A Europa continua a ser o palco preferencial para este conceito, pois a Marca própria (MP) apresenta uma quota de 23 por cento do mercado, impulsionada pela excelente performance em alguns países, como a Suíça (45%), Alemanha (30%), Reino Unido (28%), Espanha (26%) e Bélgica (25 pontos). Contudo, é nos denominados mercados emergentes, onde estes conceitos não estão ainda tão difundidos, que se deverá registar os maiores acréscimos, pois os níveis de crescimento anuais atingem os dois dígitos, ainda que se parta de uma base de análise relativamente pequena. Mesmo assim, é de destacar que nos mercados mais consolidados a marca própria continua a evoluir, destra feita quatro pontos, revela a AC Nielsen.

Em países terceiros, os mercados da Ásia e América do Sul ainda não integraram totalmente esta “lógica” pois os aumentos, existindo, mantêm-se abaixo dos dois dígitos. Nos Estados Unidos da América, mercado também já consolidado através de uma quota de 16 pontos, a taxa de evolução continua a ser significativa, situando-se em 2005 nos sete pontos percentuais, valor bastante importante no contexto de um mercado com maiores níveis de maturidade.

Novas categorias em perspectiva

No que diz respeito às categorias de produtos mais penetráveis ao conceito de marca própria, lideram as refeições prontas e refrigeradas, com uma quota global de 32 por cento e uma evolução de nove pontos no exercício. Seguem-se os produtos de papel (31% e uma evolução de 2%) e os congelados, com uma participação de 25 por cento do total de vendas e a evoluir em ritmos à volta dos três pontos. Outras categorias com particular relevância são a alimentação para animais domésticos, fraldas, bebidas não-alcoólicas ou produtos de limpeza caseira.
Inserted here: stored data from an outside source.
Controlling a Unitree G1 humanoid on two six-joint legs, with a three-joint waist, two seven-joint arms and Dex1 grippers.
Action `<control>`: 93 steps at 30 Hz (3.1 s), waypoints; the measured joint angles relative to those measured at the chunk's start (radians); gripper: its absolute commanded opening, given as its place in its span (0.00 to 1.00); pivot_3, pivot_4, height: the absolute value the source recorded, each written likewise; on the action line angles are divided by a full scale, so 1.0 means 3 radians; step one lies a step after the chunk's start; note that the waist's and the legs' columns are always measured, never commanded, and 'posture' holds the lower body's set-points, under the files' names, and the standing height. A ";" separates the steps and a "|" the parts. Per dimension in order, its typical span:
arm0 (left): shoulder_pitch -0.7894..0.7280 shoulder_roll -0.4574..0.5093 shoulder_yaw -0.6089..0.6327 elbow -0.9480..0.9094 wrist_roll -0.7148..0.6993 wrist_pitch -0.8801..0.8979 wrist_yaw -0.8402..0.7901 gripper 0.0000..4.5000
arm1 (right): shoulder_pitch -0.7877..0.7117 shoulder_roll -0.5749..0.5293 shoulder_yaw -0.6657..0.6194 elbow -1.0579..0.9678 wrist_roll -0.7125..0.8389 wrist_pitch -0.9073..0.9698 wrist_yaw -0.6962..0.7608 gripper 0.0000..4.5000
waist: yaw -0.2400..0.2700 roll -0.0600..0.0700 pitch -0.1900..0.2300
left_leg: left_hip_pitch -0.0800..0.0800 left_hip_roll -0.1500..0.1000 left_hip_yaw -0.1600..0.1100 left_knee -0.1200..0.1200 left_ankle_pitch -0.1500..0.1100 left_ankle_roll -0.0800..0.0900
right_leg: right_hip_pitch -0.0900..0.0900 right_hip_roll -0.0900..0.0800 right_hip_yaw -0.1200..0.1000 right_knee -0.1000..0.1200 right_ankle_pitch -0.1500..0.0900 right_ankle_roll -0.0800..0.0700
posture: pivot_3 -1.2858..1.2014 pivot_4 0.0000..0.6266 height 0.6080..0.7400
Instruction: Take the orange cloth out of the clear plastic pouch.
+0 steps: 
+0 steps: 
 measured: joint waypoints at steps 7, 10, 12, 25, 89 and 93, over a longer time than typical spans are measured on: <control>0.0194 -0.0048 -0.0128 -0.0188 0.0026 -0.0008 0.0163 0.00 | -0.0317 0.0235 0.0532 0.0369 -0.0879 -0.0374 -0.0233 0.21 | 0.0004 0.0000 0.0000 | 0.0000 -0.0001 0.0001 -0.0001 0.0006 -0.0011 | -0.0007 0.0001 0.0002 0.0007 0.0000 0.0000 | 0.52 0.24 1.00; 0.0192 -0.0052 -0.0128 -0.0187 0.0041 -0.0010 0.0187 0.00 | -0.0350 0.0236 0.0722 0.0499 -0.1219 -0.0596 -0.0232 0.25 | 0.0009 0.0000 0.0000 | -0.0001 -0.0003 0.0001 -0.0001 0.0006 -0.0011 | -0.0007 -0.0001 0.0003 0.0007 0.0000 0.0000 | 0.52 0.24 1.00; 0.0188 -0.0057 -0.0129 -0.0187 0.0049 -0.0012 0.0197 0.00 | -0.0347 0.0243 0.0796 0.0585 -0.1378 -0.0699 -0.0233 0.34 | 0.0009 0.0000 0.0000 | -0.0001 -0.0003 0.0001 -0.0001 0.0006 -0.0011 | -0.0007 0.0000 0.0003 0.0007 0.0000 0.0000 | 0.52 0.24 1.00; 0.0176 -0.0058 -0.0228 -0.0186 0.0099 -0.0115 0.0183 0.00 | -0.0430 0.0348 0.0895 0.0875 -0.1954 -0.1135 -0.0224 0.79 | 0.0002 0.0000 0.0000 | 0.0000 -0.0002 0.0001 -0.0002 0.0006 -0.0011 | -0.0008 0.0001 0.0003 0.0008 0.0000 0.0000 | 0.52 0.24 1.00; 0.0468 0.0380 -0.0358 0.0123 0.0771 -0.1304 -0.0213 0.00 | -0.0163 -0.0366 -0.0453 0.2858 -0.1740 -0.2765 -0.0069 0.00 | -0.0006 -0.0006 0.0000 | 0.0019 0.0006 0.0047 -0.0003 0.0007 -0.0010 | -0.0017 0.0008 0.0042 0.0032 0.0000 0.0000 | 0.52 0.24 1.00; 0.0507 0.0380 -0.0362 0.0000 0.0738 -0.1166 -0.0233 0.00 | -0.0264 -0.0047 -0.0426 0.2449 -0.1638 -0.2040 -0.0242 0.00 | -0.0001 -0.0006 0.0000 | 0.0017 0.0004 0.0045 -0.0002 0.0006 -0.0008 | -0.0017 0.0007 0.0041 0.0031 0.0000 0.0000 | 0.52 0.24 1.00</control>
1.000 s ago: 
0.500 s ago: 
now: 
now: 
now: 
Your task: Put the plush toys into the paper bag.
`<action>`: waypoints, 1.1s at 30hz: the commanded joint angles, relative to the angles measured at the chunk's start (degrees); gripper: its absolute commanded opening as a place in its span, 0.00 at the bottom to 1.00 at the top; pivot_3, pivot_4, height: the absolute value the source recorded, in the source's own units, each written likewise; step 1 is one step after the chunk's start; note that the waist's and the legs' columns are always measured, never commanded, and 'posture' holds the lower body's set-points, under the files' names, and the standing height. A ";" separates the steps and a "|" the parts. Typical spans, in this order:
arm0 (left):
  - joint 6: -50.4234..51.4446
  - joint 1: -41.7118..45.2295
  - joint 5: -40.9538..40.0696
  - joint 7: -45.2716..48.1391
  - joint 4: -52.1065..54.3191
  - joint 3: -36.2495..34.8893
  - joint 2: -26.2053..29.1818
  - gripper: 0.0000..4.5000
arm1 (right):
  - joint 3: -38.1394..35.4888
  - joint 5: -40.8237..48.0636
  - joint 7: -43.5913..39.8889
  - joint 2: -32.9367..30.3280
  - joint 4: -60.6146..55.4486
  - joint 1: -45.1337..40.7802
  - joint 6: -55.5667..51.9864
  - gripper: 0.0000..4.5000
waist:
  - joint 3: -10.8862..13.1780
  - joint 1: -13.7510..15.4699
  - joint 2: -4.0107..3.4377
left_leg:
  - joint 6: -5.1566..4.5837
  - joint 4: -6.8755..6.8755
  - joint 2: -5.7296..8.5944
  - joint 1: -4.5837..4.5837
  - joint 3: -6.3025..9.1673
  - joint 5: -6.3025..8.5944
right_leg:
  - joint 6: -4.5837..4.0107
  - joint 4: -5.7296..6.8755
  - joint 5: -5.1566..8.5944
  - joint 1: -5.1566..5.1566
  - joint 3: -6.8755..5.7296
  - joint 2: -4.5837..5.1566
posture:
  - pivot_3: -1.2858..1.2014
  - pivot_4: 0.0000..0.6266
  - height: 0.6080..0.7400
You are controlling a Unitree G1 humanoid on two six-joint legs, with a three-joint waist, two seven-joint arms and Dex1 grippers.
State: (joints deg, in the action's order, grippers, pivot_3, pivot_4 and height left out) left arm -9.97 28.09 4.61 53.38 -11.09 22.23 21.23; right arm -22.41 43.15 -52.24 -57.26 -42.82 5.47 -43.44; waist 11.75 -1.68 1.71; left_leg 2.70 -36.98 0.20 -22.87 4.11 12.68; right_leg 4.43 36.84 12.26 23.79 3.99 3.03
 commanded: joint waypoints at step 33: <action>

Inversamente, o cuidado pessoal (5%), a cosmética (2%) e a alimentação infantil (também 2%) são áreas onde o consumidor ainda não sente confiança nos produtos, mas que os distribuidores estão, cautelosamente, a desenvolver. Todavia, a evolução registada pela Nielsen indica um acréscimo de 23 por cento nas marcas próprias de cosmética e de 13 pontos na alimentação infantil. Só o cuidado pessoal continua bastante abaixo, pois a evolução ficou-se pelos três pontos.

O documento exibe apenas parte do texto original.